_Work instructions_: The full listing should be written out verbatim, and its images should be dropped.

=======

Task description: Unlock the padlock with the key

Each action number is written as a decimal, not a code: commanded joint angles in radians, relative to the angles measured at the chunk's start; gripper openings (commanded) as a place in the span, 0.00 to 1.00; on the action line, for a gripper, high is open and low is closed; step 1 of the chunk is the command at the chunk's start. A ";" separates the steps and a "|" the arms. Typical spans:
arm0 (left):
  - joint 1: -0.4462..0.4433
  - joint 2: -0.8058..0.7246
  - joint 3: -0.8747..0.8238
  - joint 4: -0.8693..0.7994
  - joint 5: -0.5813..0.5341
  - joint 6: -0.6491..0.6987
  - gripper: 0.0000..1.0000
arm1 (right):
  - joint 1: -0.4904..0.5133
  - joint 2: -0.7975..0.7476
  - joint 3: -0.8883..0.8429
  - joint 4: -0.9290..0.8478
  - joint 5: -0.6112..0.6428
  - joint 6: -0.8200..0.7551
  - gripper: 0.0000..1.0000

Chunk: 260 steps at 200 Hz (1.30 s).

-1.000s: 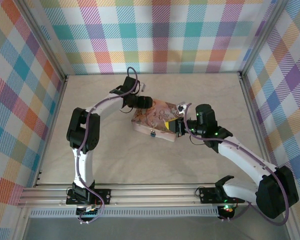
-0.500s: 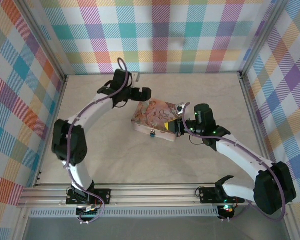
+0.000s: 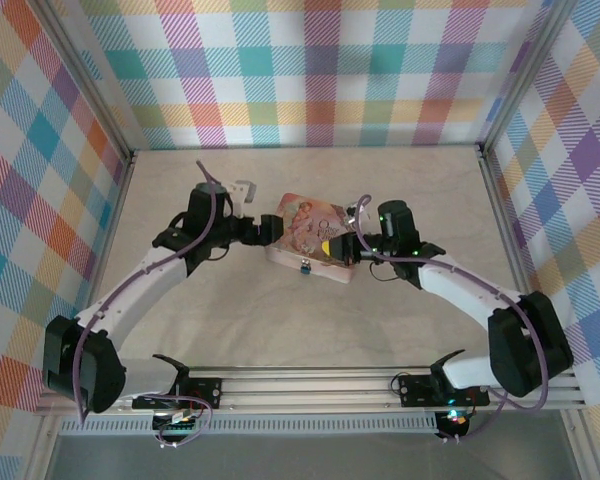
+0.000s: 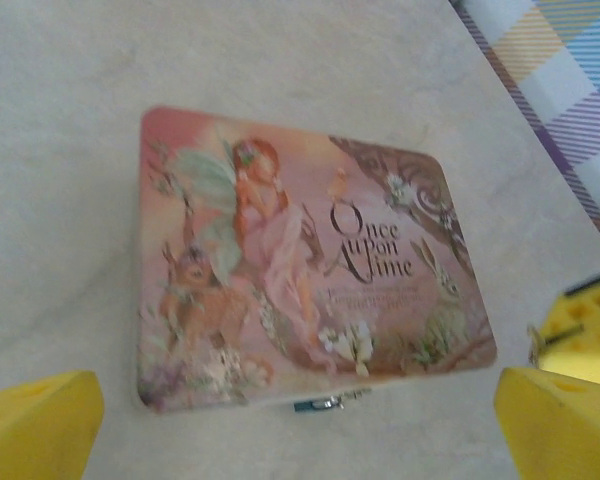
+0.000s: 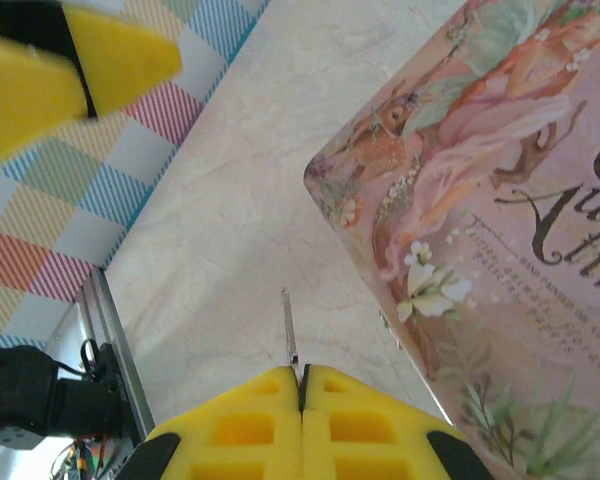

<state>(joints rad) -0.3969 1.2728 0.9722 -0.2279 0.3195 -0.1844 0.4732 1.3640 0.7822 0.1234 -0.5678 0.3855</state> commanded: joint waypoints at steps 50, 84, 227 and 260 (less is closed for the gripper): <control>-0.056 -0.016 -0.176 0.094 0.101 -0.097 0.93 | -0.021 0.153 0.086 0.128 -0.076 0.075 0.00; -0.112 0.040 -0.209 0.167 0.093 -0.142 0.92 | -0.027 0.208 0.106 0.101 -0.034 0.081 0.00; -0.217 0.295 -0.241 0.403 0.097 -0.180 0.89 | -0.031 0.293 0.050 0.064 0.022 0.102 0.00; -0.220 0.333 -0.236 0.450 0.082 -0.177 0.88 | -0.031 0.299 0.046 0.024 0.037 0.095 0.00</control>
<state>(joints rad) -0.6029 1.5806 0.7406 0.1520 0.4026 -0.3531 0.4461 1.6451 0.8459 0.2016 -0.5514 0.4866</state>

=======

_Reply_:
Task description: Unlock the padlock with the key

Each action number is written as a decimal, not a code: commanded joint angles in radians, relative to the angles measured at the chunk's start; gripper openings (commanded) as a place in the span, 0.00 to 1.00; on the action line, for a gripper, high is open and low is closed; step 1 of the chunk is the command at the chunk's start. A ";" separates the steps and a "|" the arms. Typical spans:
arm0 (left):
  - joint 1: -0.4462..0.4433
  - joint 2: -0.8058..0.7246
  - joint 3: -0.8747..0.8238
  - joint 4: -0.8693..0.7994
  - joint 5: -0.5813..0.5341
  - joint 6: -0.6491..0.6987
  - gripper: 0.0000..1.0000
arm1 (right):
  - joint 1: -0.4904..0.5133
  - joint 2: -0.7975..0.7476
  - joint 3: -0.8883..0.8429
  - joint 4: -0.9290..0.8478
  - joint 5: -0.6112..0.6428
  - joint 6: -0.8200..0.7551
  - gripper: 0.0000..1.0000

Chunk: 260 steps at 200 Hz (1.30 s).

-1.000s: 
-0.500s: 
+0.000s: 
+0.000s: 
+0.000s: 

<state>(joints rad) -0.3969 1.2728 0.9722 -0.2279 0.3195 -0.1844 0.4732 1.3640 0.7822 0.1234 -0.5678 0.3855</state> commanded: joint waypoints at steps 50, 84, 227 and 260 (less is closed for the gripper): <control>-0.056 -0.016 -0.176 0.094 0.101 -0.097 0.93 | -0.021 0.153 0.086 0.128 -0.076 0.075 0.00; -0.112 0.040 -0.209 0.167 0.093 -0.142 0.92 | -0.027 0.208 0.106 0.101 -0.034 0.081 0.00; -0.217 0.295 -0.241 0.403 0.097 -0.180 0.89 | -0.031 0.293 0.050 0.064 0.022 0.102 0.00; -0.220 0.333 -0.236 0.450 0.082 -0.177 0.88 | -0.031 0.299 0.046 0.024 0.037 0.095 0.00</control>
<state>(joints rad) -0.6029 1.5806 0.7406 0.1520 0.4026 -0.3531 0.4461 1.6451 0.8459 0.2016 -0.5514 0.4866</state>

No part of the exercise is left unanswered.